What is expected
Write out the data once more, exactly as it reads.

─── Data in this exercise ───

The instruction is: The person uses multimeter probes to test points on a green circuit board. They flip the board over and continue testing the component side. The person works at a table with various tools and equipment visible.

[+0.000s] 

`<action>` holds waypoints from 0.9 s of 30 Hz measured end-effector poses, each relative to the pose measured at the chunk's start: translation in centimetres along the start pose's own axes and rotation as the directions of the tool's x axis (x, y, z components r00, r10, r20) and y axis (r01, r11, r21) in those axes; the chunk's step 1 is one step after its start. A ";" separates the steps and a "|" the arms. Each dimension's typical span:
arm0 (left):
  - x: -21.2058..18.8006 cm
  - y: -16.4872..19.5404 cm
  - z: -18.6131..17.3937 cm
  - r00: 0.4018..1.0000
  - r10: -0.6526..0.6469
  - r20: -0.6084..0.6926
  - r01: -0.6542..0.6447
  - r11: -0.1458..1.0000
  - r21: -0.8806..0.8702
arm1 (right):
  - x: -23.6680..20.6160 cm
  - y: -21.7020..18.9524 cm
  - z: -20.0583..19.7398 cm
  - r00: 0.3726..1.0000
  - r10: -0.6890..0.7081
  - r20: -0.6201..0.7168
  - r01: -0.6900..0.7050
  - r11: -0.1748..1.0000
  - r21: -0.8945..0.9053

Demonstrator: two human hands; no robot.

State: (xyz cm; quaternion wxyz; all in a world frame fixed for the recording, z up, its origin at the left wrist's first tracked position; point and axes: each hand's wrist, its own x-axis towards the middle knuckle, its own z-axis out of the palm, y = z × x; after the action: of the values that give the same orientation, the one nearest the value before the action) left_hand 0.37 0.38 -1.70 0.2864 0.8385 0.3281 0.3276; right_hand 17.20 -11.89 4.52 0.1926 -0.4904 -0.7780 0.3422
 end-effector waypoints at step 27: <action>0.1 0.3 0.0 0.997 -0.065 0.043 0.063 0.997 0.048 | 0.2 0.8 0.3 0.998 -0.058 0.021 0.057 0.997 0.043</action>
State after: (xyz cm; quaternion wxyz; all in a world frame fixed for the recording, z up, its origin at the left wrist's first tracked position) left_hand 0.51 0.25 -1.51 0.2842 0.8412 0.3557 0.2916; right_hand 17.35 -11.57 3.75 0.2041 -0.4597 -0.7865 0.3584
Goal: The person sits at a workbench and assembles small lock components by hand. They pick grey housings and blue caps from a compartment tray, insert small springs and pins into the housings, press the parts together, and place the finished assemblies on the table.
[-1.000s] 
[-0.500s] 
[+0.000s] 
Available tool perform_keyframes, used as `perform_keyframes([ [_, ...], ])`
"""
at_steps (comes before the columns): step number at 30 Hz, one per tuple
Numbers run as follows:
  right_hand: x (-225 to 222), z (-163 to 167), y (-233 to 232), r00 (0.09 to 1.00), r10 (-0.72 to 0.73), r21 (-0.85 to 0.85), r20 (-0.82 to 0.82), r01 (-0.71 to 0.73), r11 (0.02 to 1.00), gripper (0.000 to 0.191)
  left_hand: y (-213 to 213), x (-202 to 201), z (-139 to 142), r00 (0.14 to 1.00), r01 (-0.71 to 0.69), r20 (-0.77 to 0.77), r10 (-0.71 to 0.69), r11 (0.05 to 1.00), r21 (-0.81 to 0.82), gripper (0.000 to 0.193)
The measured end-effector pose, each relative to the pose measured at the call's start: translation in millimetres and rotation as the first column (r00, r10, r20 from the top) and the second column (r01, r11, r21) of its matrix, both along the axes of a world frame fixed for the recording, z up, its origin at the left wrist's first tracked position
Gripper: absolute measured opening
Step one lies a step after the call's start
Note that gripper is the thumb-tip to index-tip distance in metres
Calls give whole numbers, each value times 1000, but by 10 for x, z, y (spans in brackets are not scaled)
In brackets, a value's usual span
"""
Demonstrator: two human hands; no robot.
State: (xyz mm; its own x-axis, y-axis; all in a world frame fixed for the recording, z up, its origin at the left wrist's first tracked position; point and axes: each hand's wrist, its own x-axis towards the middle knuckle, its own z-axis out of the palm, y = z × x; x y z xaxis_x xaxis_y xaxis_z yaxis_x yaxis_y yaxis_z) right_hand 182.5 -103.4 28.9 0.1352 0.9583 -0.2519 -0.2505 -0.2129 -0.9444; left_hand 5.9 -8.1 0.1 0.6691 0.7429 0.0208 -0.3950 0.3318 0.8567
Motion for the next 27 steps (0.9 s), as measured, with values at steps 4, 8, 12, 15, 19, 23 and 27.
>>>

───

Solution
The instruction is: The person uses multimeter probes to test points on a green circuit board. They flip the board over and continue testing the component side. The person works at a table with various tools and equipment visible.

[+0.000s] 

`<action>` holds waypoints from 0.9 s of 30 Hz measured end-effector poses, each relative to the pose measured at the chunk's start: translation in centimetres along the start pose's own axes and rotation as the directions of the tool's x axis (x, y, z components r00, r10, r20) and y axis (r01, r11, r21) in those axes; the chunk's step 1 is one step after its start. A ";" separates the steps and a "|" the arms. Each dimension's typical span:
arm0 (left):
  - x: -21.2058..18.8006 cm
  - y: -16.4872..19.5404 cm
  - z: -18.6131..17.3937 cm
  - r00: 0.4018..1.0000
  - r10: -0.6526..0.6469
  - r20: -0.6084..0.6926
  - r01: -0.6542..0.6447
  - r11: -0.1458..1.0000
  - r21: -0.8806..0.8702
arm1 (right):
  - x: -23.6680..20.6160 cm
  - y: -21.7020..18.9524 cm
  - z: -20.0583..19.7398 cm
  - r00: 0.3726..1.0000
  - r10: -0.6890..0.7081
  - r20: -0.6201..0.7168
  - r01: -0.6900..0.7050
  - r11: -0.1748..1.0000
  - r21: -0.8945..0.9053

Demonstrator: two human hands; no robot.

State: (xyz cm; quaternion wxyz; all in a world frame fixed for the recording, z up, its origin at the left wrist's first tracked position; point and axes: each hand's wrist, its own x-axis towards the middle knuckle, its own z-axis out of the palm, y = z × x; after the action: of the values that give the same orientation, the one nearest the value before the action) left_hand 0.37 0.38 -1.70 0.2864 0.8385 0.3281 0.3276; right_hand 17.20 -11.89 4.52 0.1926 -0.4904 -0.7780 0.3422
 end-effector waypoints at step 27: <action>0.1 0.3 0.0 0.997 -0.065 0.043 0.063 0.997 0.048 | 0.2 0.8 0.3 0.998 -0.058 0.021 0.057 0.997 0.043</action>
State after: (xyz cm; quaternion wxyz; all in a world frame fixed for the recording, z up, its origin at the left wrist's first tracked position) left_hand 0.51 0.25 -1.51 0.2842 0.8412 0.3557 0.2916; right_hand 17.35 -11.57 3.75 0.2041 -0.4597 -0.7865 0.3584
Goal: The person sits at a workbench and assembles small lock components by hand. They pick grey housings and blue caps from a compartment tray, insert small springs and pins into the housings, press the parts together, and place the finished assemblies on the table.
[-1.000s] 
[-0.500s] 
[+0.000s] 
Available tool perform_keyframes, used as `perform_keyframes([ [_, ...], ])`
"""
at_steps (comes before the columns): step number at 30 Hz, one per tuple
Numbers run as follows:
  right_hand: x (-225 to 222), z (-163 to 167), y (-233 to 232), r00 (0.09 to 1.00), r10 (-0.72 to 0.73), r21 (-0.85 to 0.85), r20 (-0.82 to 0.82), r01 (-0.71 to 0.73), r11 (0.02 to 1.00), gripper (0.000 to 0.191)
  left_hand: y (-213 to 213), x (-202 to 201), z (-139 to 142), r00 (0.14 to 1.00), r01 (-0.71 to 0.69), r20 (-0.77 to 0.77), r10 (-0.71 to 0.69), r11 (0.05 to 1.00), r21 (-0.81 to 0.82), gripper (0.000 to 0.193)
The measured end-effector pose, each relative to the pose measured at the call's start: translation in millimetres and rotation as the first column (r00, r10, r20 from the top) and the second column (r01, r11, r21) of its matrix, both along the axes of a world frame fixed for the recording, z up, its origin at the left wrist's first tracked position
Gripper: absolute measured opening
Step one lies a step after the call's start
Note that gripper is the thumb-tip to index-tip distance in metres
Calls give whole numbers, each value times 1000, but by 10 for x, z, y (spans in brackets are not scaled)
In brackets, a value's usual span
"""
Demonstrator: two human hands; no robot.
State: (xyz mm; its own x-axis, y-axis; all in a world frame fixed for the recording, z up, its origin at the left wrist's first tracked position; point and axes: each hand's wrist, its own x-axis towards the middle knuckle, its own z-axis out of the palm, y = z × x; x y z xaxis_x xaxis_y xaxis_z yaxis_x yaxis_y yaxis_z) right_hand 182.5 -103.4 28.9 0.1352 0.9583 -0.2519 -0.2505 -0.2129 -0.9444; left_hand 5.9 -8.1 0.1 0.6691 0.7429 0.0208 -0.3950 0.3318 0.8567
Motion for the next 27 steps (0.9 s), as measured, with values at steps 4, 8, 12, 15, 19, 23 and 27.
>>>

Nothing else is needed for this exercise.